Indeed, power consumption will be the key concern for microprocessor technology, said Gelsinger during the morning plenary sessions at the International Solid State Circuits Conference (ISSCC) here. Despite the trend to scale processes, increase clock CPU clock frequencies, and attempt to conserve power by lowering operating voltages, large-scale integrators like Intel are running out of head room when it comes to power consumption.
Even using 0.1-micron technology, Gelsinger envisions a 425-million-transistor die, 40 mm per side, which, clocked at 30 GHz, would dissipate 3,000 to 5,000 watts. In terms of power density, its heat would be close to that of a rocket nozzle, Gelsinger said. Conventional methods of using lead frames and specialized heat sinks will not cope with the power density. "Going forward, I don't think we know how to cool a 5000-watt processor," Gelsinger said. "We can't keep building these things with ever-increasing power budgets," he lamented.
Efforts to hold down die size with scaled CMOS geometries may still result in prohibitive power consumption. The current-generation Pentium, produced in 0.125-micron CMOS, dissipates about 66 watts.

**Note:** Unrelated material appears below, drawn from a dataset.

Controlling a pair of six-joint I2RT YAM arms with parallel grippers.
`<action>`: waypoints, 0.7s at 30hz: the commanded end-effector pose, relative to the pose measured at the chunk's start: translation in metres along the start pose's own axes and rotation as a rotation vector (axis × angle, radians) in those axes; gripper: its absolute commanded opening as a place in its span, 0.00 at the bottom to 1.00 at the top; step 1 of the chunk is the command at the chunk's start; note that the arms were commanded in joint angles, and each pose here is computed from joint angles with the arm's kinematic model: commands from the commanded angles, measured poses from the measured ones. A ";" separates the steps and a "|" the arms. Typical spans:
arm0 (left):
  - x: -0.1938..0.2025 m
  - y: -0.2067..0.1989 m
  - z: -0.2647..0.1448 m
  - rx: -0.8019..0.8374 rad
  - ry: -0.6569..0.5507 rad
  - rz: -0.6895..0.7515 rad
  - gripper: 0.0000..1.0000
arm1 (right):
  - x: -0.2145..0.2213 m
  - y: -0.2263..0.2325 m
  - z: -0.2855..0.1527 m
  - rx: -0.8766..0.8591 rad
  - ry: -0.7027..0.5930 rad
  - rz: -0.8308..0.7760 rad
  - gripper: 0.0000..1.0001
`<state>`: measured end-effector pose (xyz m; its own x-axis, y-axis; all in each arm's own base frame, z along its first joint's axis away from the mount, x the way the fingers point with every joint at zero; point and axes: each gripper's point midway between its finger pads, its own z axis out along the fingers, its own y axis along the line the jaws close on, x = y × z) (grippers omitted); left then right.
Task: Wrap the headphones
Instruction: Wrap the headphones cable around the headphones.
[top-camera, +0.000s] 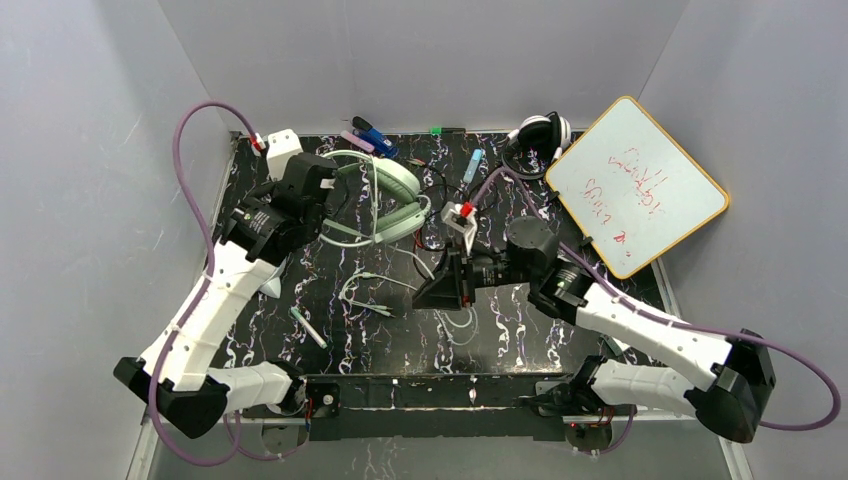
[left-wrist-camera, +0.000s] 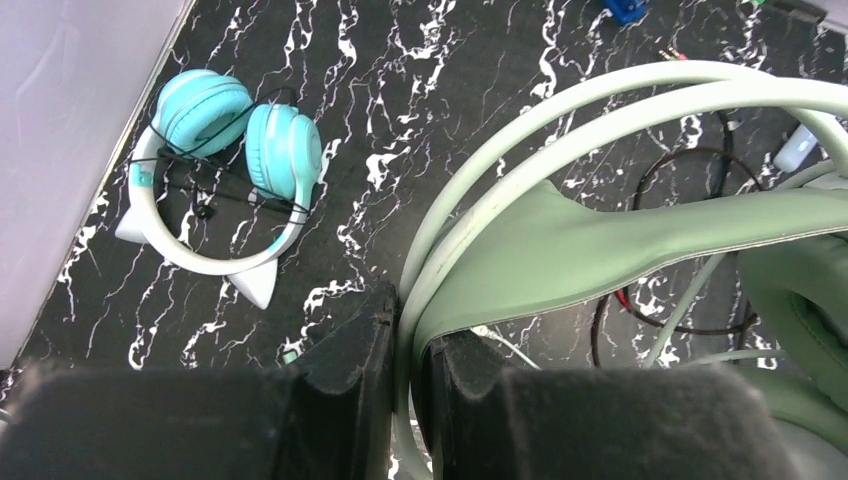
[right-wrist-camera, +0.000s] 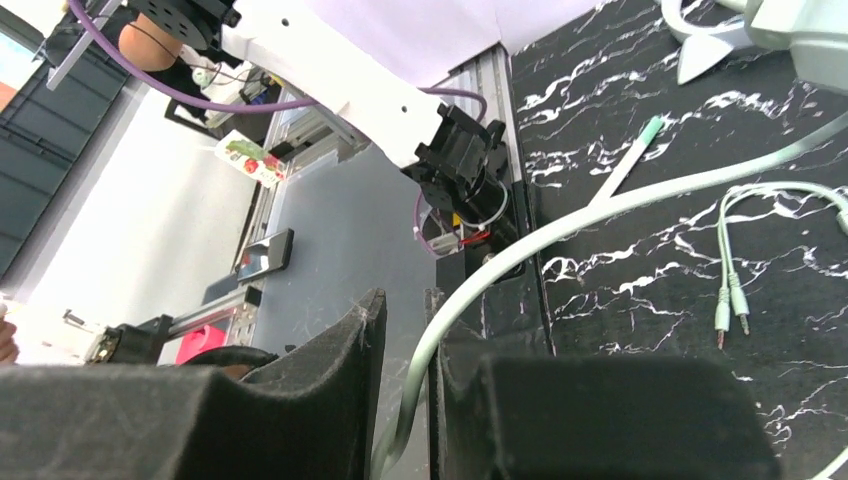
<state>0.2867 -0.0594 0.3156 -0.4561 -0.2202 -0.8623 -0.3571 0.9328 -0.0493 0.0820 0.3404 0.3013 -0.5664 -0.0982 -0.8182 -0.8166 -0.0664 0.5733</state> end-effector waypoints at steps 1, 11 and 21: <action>-0.012 -0.001 -0.001 -0.004 -0.054 -0.092 0.00 | 0.005 0.012 0.009 -0.093 0.060 0.040 0.28; 0.040 0.002 0.023 -0.058 0.077 0.070 0.00 | -0.027 0.005 0.018 -0.004 0.016 -0.008 0.29; 0.113 -0.013 0.039 0.041 0.281 0.168 0.00 | -0.078 0.009 0.034 0.024 -0.030 -0.075 0.31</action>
<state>0.2700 -0.0724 0.2084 -0.7089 -0.1080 -0.6970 -0.2586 0.9592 0.1145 0.1051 0.3727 0.3190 -0.5989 -0.1483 -0.7870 -0.7946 -0.0125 0.6070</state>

The same device in a 0.1-micron process clocked at GHz rates would dissipate (say) 200 watts. With a 1-V supply, the current consumption would be on the order of 200 amps. "We cannot continue the same trend," Gelsinger concluded. "Are you depressed yet?"
While he avoided sounding like Pollyanna, Gelsinger pointed to architectural techniques that offered some optimism on the power consumption technique. The techniques encouraged the processor to higher levels of efficiency by forcing it to do more work when it was on; and throttling it down when it wasn't working. These techniques include multithreading, in which a single processor performs multiple tasks. It was more than parallel execution (like VLIW), but rather the ability of a scalar machine to track multiple threads. This would require a 5 to 10 percent increase in in-chip logic but would provide a 20 to 40 percent increase in performance, Gelsinger speculated. It would also save memory bandwidth and lower the processing overhead associated with a cache miss.
What Gelsinger calls a "wider/deeper machine" (a wider word width or a deeper pipeline) would not provide the desired power efficiencies. But he did call for more aggressive power throttling. If they are not doing something in the signal chain, "turn transistors off," Gelsinger said, a note reminiscent of current California energy conservation efforts.